In response to the impending hearing of Whole Women’s Health, a group of 113 attorneys signed an amicus brief with the support of the Center for Reproductive Rights that explains why having an abortion was important to their lives and how doing so allowed them to continue to pursue a career in law. The stories come from women of diverse backgrounds, each and every one detailing how the woman became unexpectedly pregnant at a pivotal point in her studies or career (often despite using birth control correctly). Beyond the derailment of careers, some women’s stories also emphasized personal struggles, including the possibility of mothering a child with an abusive husband and a willingness to consider illegal abortions, despite the risks. The stories are inspiring and moving, but they also represent a bigger argument: whether feelings, religious or personal, should have a place in the legal debate in the first place.



The Supreme Court will hear Whole Woman’s Health v. Hellerstedt.

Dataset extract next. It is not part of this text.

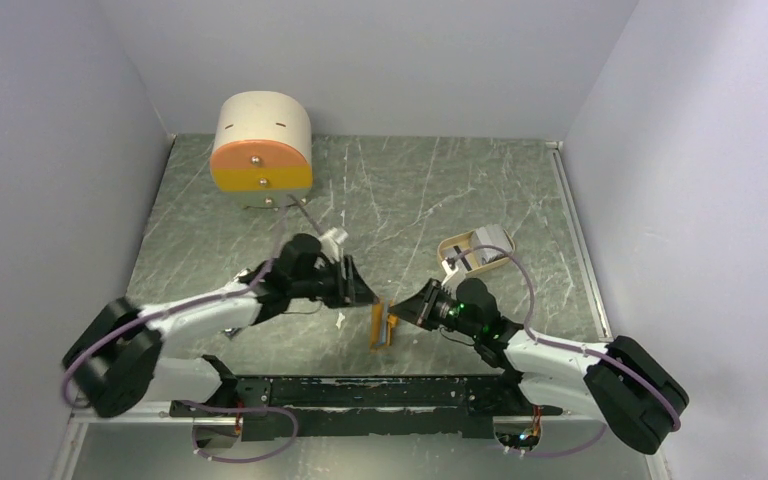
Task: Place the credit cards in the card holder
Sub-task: Close the card holder at the center of the board.
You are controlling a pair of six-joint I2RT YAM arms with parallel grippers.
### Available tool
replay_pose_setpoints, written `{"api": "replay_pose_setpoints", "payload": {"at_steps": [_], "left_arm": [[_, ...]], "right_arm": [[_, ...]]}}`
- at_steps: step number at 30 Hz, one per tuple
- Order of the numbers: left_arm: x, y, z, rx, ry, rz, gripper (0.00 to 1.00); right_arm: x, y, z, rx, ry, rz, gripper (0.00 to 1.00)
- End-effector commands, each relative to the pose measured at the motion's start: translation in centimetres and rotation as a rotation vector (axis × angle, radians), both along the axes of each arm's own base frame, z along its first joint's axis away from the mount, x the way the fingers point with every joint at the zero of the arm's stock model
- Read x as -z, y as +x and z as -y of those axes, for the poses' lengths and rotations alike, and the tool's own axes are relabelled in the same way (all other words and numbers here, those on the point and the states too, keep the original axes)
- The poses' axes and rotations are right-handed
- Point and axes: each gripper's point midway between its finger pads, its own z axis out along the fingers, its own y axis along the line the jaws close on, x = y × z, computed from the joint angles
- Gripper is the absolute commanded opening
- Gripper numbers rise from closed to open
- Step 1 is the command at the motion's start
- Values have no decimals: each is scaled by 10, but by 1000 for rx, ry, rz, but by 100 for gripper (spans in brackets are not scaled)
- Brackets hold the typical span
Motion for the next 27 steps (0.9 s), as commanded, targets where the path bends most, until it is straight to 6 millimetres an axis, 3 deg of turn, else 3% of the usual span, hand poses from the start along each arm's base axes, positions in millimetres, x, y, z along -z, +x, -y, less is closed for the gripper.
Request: {"api": "replay_pose_setpoints", "payload": {"at_steps": [1, 4, 8, 11, 14, 18, 23, 27], "left_arm": [[-57, 13, -31, -57, -170, 73, 52], [-82, 17, -50, -51, -203, 138, 63], [-90, 15, -64, -50, -144, 208, 62], [-77, 17, -74, -104, -110, 180, 60], [-54, 15, -76, -121, -88, 106, 58], [-23, 14, -80, -139, -23, 35, 53], [-7, 14, -80, -132, 3, 8, 53], [-7, 10, -68, -93, -69, -17, 54]], "right_arm": [[-41, 13, -12, -47, 76, 136, 9], [-59, 14, -15, -61, 138, 175, 9], [-73, 19, -19, -71, 152, 206, 7], [-57, 23, -18, -64, 76, 173, 9], [-25, 23, -12, -72, -37, 111, 33], [-7, 23, -7, -87, -134, 73, 37], [0, 25, 9, -42, -279, 37, 50], [-12, 21, 15, -19, -324, 70, 52]]}}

While the relatively recent addition of abortion into public discourse has turned women’s bodily autonomy and access to medical services into a fiery debate, according to the most recent numbers from the Centers for Disease Control and Prevention, both abortions and pregnancies hit an all-time low in 2010, the latest year for which the agency has numbers. Abortion rates peaked in 1980 and have been on a steady decline since then, thanks in part to wider use of effective birth control. The numbers also reveal that while teen pregnancies have dropped precipitously, pregnancy rates for women 30 and older are going up—indicating that wanted, planned pregnancies are now the norm, with women using birth control for longer and longer before choosing to have children.

This trend is also tied to the economy. In 2014, the National Center for Health Statistics found that the national birth rate rose 1 percent, the first increase since the beginning of the Great Recession. The Pew Research Center had previously identified a link between the economy and the birth rate, further indicating that access to quality family planning is vital to helping people identify the best time, emotionally and economically, to have children if they choose to. The numbers indicate that U.S. women are now effectively, if imperfectly, controlling their reproductive health—a development that has been forever in the making.

* It is unclear whether this study included others concerned with reproductive issues, like trans men and non-binary people, whose use of the Pill may skew these numbers even higher.